Mr. Eikenberry, whose career here has tracked the trajectory of the war, from the almost heady optimism of the early days after the Taliban’s fall to the recent foreboding that large portions of the country were at risk of again falling under Taliban influence, spoke enthusiastically about the United States’ efforts, but did not try to predict the future.

The ambassador gave a rare on-the-record interview to The New York Times last week.

He warned that the current political impasse over Parliament could have long-term consequences for Afghanistan’s future as a democracy and conveyed his sense that with the exception of the Afghan Army, which many Afghans already regard highly, there were profound questions about whether Afghan institutions would survive.

Ten days ago, a special court convened by President Hamid Karzai, which election officials and the international community say is illegal, ordered nearly a fourth of the seats in Parliament overturned. Parliament has responded by voting to censure judicial officials.

“Whenever the dust settles, it has to be a parliament that is accepted by the Afghan people,” Mr. Eikenberry said.

The Kabul Bank crisis is another major concern, said international advisers, including the United Nations special representative for Afghanistan, Staffan de Mistura, because the International Monetary Fund has refused to renew its main credit program for Afghanistan, effectively halting aid from several major donors. Afghan efforts to reach an agreement with the monetary fund have fallen short. Longer-term economic issues are also looming.

An estimated 95 percent of the country’s economic activity is derived from foreign aid and Western military expenditures, and Mr. Eikenberry warned of an economic collapse in Afghanistan as donors begin to reduce their spending here.

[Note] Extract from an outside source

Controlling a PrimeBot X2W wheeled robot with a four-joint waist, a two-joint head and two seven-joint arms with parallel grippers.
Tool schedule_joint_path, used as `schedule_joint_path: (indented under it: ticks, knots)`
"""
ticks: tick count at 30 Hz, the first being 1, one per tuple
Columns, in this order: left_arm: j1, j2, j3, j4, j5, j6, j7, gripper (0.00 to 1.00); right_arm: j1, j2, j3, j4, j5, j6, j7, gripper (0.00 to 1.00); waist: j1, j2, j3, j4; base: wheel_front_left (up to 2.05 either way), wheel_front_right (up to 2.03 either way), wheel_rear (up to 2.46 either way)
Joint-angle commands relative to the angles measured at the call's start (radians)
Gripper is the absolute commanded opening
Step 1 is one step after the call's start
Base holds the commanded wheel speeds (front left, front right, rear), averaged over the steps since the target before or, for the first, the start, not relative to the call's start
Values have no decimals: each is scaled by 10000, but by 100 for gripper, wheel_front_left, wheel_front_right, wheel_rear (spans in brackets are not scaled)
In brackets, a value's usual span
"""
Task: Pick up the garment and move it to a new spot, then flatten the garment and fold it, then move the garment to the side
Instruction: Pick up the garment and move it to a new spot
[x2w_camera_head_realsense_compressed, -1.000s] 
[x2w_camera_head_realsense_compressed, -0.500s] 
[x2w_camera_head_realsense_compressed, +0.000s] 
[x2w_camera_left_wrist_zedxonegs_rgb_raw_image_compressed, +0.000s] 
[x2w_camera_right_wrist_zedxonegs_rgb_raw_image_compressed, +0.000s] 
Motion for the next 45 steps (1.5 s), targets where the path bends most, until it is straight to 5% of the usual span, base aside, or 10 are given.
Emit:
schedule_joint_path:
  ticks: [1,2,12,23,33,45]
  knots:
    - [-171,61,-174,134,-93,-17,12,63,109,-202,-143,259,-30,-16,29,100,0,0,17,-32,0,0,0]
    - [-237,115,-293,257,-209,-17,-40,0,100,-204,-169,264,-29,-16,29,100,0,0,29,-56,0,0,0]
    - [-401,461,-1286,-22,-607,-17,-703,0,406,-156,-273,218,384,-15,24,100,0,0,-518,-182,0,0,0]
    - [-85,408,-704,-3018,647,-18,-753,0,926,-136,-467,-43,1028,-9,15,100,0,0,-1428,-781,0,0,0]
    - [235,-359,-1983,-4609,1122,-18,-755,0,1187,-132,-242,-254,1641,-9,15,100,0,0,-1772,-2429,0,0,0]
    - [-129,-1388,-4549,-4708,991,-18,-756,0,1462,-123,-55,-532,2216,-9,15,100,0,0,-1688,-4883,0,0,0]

This year foreign aid from the United States peaked at $4 billion, but in the next fiscal year only $2.5 billion is planned for Afghanistan. The annual military budget now stands at nearly $120 billion and includes large amounts for development projects, more than $600 million in trucking contracts for Afghans to supply the NATO troops and nearly $12 billion annually to pay for Afghanistan’s security forces.

“We are concerned there could be an economic recession or recessionary effects will be felt in 2013 and 2014,” Mr. Eikenberry said.

General Rodriguez, who made his farewell tour of eastern Afghanistan last week with stops in Paktika and Ghazni and at Bagram Air Base, is acutely aware of the amount of money and jobs the military funnels into the Afghan economy and said he, too, was concerned about how to cement gains.

“We have to figure out how to build durability,” he said. “Progress has to improve exponentially.” The general added, “That is clearly doable.”

The American ambassador said he was departing with particular pride in two achievements. “I’ll leave here with the moniker of being the father of the Afghan Army, and for me that’s a very big deal because it’s one of the few institutions here in the state that’s looked at as all national and credible.”

“The second major achievement is having led the civilian surge,” he said, referring to the State Department’s increase in diplomats to Afghanistan to 1,200 from 325; 400 of them are in the provinces working on reconstruction.

“I think on our watch we did make a difference.”